◆ **EXERCISE DESCRIPTION**
Go through the records below line by line. Count the lines with "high" and give the count alone.

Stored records
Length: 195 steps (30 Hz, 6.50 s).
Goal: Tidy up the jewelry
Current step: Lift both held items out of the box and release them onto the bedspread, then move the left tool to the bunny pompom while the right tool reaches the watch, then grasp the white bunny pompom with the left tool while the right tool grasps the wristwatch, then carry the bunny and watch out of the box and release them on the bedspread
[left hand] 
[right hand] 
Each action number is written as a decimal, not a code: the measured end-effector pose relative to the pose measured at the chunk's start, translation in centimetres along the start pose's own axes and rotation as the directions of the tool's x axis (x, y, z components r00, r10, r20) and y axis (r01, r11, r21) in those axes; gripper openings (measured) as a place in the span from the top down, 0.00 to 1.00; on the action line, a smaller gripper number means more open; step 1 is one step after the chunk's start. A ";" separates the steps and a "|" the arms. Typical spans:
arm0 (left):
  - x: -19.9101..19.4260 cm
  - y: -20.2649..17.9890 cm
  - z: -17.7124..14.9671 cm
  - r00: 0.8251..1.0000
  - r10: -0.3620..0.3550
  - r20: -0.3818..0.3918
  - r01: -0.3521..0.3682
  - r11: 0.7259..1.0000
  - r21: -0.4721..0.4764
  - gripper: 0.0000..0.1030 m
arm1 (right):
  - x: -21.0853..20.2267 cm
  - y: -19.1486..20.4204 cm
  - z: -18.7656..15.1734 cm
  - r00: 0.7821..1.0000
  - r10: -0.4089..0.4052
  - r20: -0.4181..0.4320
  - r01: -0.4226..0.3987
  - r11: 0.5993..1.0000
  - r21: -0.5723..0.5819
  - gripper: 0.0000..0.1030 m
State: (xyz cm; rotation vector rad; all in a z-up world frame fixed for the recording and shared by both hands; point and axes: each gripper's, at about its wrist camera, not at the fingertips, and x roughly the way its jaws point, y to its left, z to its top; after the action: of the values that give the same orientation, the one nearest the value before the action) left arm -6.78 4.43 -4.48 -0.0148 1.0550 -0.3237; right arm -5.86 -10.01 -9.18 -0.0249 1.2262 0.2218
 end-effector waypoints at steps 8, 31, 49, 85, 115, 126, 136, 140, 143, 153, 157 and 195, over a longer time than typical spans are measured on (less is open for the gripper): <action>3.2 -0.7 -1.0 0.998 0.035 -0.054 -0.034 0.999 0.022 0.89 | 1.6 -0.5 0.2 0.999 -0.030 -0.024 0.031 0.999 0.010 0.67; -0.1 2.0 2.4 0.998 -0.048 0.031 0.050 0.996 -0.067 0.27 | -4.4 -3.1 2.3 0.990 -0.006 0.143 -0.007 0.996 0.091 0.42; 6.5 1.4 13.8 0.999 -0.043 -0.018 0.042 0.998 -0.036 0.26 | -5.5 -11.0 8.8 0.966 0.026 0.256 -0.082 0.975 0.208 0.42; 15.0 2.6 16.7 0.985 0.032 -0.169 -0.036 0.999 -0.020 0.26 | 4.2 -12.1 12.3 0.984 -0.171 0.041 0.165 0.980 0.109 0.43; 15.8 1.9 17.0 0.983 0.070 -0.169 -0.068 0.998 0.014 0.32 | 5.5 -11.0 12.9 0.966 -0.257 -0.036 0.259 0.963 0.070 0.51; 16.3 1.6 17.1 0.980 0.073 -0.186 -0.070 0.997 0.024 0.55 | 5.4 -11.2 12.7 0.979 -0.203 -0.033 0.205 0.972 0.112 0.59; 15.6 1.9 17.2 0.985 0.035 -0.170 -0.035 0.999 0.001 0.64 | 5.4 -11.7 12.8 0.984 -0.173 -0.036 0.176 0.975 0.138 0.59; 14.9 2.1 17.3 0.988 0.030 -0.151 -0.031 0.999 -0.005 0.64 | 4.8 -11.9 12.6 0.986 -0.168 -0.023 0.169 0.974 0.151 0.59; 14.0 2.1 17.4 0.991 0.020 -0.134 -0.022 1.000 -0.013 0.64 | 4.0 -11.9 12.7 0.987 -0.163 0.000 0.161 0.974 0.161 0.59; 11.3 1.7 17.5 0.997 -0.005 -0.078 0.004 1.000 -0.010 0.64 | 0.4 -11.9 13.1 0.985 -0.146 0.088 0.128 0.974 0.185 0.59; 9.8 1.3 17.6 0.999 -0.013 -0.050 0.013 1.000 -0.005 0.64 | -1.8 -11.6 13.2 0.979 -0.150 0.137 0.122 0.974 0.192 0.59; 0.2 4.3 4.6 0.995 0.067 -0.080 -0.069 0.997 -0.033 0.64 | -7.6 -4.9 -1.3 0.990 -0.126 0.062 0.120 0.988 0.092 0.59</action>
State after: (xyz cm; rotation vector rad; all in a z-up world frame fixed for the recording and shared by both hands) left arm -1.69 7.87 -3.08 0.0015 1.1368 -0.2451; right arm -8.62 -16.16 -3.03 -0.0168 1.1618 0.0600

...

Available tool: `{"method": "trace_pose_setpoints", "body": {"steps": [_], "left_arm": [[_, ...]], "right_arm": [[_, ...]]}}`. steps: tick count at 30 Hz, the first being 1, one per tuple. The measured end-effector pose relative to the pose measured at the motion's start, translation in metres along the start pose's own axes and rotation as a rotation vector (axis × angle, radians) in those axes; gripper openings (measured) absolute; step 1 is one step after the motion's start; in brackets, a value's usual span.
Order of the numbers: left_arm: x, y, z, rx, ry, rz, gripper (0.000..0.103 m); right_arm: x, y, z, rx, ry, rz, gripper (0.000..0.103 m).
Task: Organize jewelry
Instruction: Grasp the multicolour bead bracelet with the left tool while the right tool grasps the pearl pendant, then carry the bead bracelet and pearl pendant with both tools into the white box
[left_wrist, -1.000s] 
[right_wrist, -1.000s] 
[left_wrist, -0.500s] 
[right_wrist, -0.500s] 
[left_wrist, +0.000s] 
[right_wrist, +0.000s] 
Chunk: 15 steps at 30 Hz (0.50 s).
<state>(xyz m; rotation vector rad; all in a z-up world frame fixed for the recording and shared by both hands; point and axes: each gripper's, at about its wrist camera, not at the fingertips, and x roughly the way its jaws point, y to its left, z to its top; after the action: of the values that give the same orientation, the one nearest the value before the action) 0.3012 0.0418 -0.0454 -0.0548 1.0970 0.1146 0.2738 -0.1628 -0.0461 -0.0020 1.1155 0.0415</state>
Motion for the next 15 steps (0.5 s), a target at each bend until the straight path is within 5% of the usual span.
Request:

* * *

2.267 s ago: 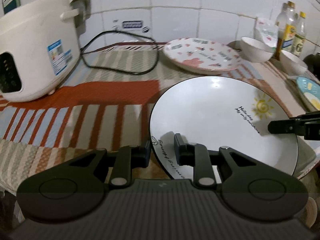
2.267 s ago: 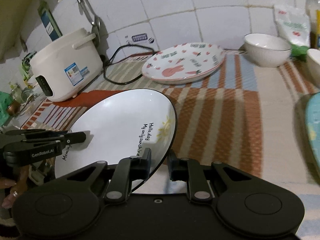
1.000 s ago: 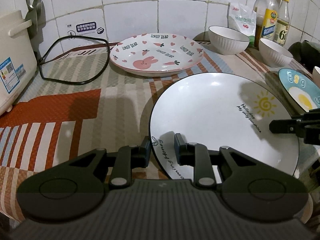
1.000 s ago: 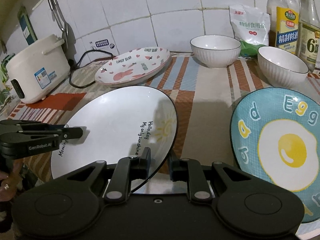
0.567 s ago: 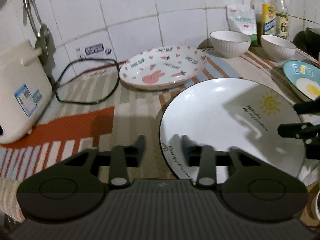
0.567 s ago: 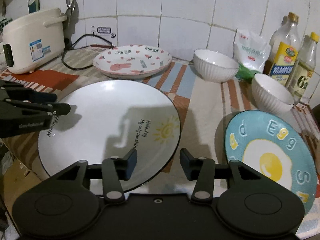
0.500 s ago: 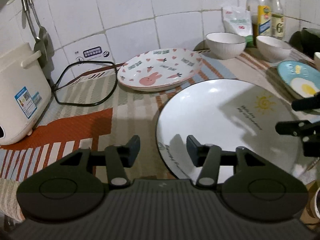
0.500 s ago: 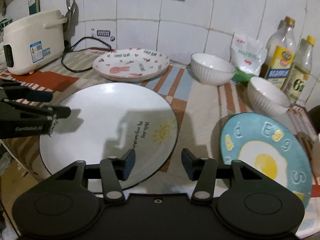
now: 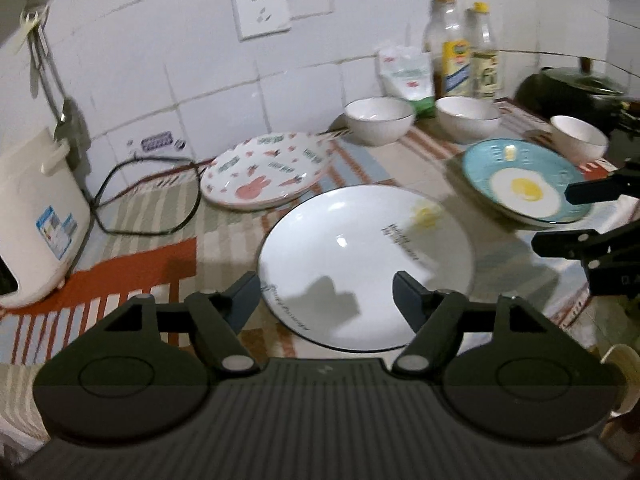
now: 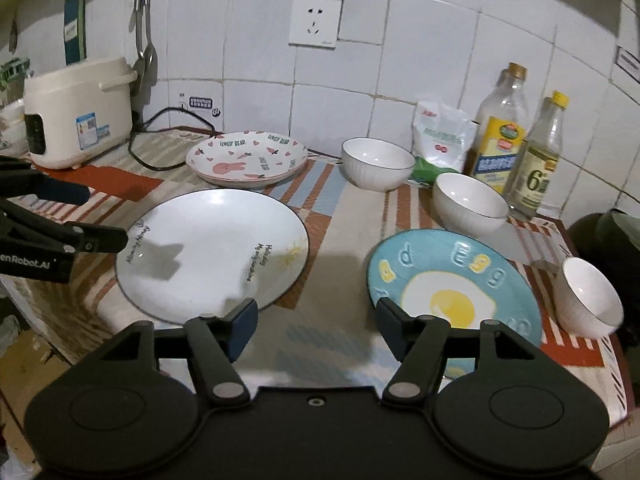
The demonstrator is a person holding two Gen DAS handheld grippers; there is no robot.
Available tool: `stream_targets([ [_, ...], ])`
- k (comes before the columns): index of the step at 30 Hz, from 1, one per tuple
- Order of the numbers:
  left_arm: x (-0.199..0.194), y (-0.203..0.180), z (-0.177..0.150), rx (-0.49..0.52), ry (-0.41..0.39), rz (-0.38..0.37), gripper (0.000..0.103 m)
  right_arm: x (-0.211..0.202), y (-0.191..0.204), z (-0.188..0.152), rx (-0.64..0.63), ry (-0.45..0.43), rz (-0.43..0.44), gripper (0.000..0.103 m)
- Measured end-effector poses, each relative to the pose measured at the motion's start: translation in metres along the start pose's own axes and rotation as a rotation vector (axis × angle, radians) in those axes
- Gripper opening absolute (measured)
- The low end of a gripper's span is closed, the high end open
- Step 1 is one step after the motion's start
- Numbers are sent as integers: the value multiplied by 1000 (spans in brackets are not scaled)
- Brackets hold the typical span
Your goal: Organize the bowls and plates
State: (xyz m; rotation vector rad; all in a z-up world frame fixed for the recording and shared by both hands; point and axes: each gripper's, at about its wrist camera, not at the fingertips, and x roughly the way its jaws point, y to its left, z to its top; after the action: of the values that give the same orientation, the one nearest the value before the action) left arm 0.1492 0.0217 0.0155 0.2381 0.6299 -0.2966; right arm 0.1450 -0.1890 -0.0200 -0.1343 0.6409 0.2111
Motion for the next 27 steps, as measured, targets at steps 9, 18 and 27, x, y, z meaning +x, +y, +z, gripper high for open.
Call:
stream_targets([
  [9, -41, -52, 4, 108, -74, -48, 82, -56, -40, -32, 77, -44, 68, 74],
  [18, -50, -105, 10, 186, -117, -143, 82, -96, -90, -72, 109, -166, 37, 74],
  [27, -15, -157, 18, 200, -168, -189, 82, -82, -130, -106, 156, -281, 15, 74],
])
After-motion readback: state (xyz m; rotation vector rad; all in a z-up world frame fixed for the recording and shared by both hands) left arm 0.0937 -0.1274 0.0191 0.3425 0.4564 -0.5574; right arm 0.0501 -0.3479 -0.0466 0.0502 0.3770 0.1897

◆ **TASK ANSWER**
2